■ **TASK OBJECTIVE**:
Only a number is expected: how many lines in the data below contain the word "shown".

..............................

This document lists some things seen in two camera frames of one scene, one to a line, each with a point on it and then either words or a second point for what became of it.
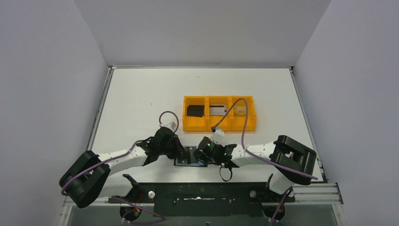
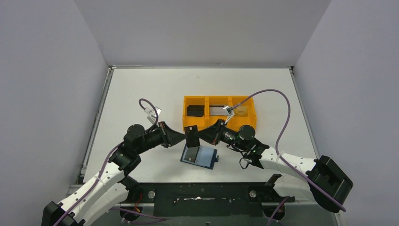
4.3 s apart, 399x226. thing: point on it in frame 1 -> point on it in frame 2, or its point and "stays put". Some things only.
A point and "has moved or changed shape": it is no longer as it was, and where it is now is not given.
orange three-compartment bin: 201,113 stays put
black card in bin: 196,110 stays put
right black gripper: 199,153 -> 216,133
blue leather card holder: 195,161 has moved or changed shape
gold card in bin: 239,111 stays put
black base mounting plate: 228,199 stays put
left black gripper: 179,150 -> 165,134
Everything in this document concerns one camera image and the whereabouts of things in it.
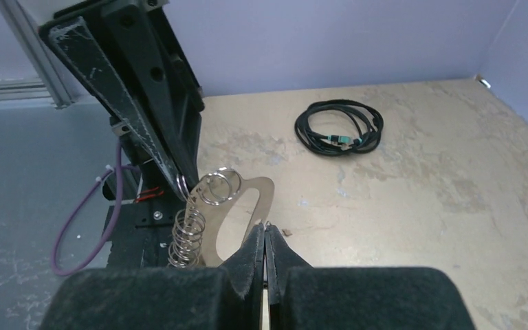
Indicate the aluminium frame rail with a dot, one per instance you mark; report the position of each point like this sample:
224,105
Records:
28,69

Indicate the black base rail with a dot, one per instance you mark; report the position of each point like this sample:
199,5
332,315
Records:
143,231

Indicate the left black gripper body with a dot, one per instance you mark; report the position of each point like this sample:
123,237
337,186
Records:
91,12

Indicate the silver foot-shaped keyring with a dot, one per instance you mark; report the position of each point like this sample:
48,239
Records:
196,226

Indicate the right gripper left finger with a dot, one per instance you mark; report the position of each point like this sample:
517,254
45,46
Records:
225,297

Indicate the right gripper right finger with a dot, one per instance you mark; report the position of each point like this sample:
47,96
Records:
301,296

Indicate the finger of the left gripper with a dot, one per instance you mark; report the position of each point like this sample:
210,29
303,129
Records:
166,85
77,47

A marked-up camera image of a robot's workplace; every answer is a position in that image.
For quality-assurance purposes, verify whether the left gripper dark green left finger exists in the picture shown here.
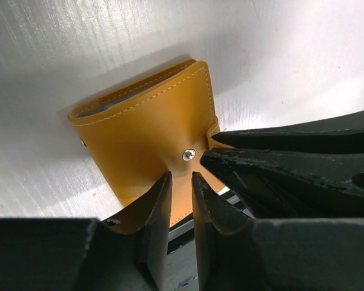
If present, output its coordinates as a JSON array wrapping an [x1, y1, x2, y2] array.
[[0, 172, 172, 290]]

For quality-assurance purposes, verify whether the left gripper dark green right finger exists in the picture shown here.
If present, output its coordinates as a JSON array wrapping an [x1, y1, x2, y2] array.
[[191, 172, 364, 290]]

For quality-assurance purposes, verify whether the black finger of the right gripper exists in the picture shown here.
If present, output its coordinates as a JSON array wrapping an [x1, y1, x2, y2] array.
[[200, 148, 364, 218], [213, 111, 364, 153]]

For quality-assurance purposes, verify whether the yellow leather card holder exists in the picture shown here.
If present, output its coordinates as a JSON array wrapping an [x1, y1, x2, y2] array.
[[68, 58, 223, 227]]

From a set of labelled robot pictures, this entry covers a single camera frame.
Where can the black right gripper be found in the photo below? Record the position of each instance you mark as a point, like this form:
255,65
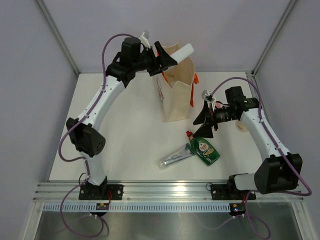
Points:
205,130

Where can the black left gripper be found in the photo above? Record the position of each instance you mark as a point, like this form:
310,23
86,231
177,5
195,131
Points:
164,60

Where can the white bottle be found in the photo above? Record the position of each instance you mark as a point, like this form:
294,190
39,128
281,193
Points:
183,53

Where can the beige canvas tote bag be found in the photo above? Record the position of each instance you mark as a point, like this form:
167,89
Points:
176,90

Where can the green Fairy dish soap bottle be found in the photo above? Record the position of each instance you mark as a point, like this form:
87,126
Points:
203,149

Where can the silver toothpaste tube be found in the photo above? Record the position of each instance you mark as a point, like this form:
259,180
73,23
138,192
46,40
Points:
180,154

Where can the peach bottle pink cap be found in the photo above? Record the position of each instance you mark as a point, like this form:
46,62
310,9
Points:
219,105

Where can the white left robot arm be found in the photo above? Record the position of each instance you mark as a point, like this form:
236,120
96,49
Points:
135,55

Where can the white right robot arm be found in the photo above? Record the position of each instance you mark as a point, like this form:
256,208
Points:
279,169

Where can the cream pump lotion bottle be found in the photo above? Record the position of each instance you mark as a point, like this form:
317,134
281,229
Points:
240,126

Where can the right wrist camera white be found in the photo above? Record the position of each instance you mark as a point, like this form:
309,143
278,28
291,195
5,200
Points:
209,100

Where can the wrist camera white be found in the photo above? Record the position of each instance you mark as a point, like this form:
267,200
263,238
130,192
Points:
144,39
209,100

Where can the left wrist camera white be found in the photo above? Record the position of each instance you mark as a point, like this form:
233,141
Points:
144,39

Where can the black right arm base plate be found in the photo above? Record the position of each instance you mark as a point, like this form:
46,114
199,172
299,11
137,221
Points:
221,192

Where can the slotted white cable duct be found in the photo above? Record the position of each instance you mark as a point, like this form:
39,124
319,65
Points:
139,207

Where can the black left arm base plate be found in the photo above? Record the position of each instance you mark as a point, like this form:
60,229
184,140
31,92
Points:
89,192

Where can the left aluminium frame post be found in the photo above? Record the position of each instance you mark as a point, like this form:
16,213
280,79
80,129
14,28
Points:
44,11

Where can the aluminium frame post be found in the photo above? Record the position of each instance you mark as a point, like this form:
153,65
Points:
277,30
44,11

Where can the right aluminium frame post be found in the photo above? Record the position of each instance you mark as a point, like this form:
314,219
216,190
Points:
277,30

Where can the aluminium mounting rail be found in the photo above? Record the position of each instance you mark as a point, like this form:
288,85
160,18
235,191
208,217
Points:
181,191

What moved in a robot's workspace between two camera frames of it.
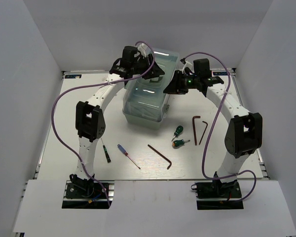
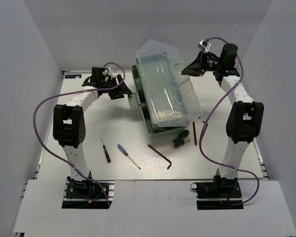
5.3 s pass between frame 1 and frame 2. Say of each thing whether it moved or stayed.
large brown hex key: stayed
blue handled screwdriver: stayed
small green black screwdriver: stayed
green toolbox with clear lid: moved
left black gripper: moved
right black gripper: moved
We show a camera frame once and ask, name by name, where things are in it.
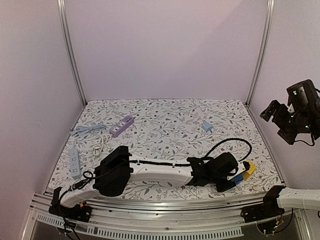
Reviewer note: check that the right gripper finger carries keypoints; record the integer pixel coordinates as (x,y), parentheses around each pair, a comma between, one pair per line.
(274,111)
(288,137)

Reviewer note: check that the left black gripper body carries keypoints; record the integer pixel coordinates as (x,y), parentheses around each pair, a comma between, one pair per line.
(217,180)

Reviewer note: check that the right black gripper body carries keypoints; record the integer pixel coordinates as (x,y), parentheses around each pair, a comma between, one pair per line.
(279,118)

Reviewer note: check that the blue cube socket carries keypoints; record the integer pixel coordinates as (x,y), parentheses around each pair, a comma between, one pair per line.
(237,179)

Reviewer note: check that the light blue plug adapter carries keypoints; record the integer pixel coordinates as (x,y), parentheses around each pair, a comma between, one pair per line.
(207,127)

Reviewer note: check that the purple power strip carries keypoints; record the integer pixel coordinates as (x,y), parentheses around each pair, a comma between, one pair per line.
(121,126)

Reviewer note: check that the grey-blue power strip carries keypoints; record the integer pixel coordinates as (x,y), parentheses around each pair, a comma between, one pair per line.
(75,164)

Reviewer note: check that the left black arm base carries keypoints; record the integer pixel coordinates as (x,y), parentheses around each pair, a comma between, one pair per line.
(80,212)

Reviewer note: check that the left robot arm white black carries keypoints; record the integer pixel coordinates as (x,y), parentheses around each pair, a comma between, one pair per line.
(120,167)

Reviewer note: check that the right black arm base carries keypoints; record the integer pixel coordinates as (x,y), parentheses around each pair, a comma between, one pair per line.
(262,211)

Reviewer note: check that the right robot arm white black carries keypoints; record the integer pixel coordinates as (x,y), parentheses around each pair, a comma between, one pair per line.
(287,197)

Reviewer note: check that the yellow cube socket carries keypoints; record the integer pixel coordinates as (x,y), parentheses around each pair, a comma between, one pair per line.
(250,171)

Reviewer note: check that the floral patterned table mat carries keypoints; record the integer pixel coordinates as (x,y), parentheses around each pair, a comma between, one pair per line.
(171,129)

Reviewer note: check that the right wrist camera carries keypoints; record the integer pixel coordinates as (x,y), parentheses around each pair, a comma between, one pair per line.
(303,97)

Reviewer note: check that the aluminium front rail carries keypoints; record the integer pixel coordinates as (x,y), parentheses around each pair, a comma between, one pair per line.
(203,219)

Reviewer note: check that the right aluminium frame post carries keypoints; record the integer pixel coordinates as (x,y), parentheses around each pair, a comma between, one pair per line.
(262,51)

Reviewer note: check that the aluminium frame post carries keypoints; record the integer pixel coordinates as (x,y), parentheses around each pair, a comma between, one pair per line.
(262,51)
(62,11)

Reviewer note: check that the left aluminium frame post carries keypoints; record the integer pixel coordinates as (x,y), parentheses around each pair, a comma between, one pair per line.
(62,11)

..............................

■ **EXERCISE ANSWER**:
4